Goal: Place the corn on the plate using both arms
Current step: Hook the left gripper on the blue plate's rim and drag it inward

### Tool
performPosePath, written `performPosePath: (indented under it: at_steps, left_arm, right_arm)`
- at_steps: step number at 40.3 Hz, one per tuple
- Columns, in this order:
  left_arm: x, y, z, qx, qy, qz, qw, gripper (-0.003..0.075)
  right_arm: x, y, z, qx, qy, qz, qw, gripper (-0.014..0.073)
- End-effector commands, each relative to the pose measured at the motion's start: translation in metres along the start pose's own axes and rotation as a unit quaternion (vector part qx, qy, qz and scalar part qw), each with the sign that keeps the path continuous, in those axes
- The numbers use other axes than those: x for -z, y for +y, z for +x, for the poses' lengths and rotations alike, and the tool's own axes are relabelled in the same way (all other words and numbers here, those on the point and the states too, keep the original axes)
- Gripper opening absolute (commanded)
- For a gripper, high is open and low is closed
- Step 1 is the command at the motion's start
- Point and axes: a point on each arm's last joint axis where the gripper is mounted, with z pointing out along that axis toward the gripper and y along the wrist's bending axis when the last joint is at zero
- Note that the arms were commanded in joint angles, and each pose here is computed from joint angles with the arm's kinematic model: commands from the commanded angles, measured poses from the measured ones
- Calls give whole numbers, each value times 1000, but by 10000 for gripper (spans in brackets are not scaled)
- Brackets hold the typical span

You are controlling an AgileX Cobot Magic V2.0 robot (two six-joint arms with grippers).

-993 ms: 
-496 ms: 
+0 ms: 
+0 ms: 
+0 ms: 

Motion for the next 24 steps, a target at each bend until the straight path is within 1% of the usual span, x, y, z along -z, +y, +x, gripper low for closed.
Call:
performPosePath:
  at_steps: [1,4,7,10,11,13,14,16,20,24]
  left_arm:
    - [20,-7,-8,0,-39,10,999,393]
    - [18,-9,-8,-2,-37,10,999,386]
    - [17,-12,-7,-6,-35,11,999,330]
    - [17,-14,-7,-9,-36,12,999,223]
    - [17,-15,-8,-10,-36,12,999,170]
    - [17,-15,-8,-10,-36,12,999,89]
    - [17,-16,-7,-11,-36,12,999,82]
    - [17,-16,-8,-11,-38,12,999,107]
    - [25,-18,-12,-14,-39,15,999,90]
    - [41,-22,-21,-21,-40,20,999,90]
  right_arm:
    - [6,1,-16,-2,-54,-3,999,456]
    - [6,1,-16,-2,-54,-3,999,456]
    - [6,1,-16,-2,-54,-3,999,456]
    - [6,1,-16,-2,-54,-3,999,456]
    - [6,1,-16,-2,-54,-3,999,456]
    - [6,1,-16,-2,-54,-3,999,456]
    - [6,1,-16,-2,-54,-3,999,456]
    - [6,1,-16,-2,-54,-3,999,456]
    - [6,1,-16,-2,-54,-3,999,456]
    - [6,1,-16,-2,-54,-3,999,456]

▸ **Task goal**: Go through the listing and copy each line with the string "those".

▸ **Task result**:
- End-effector commands, each relative to the pose measured at the motion's start: translation in metres along the start pose's own axes and rotation as a unit quaternion (vector part qx, qy, qz and scalar part qw), each with the sign that keeps the path continuous, in those axes
- The numbers use other axes than those: x for -z, y for +y, z for +x, for the poses' lengths and rotations alike, and the tool's own axes are relabelled in the same way (all other words and numbers here, those on the point and the states too, keep the original axes)

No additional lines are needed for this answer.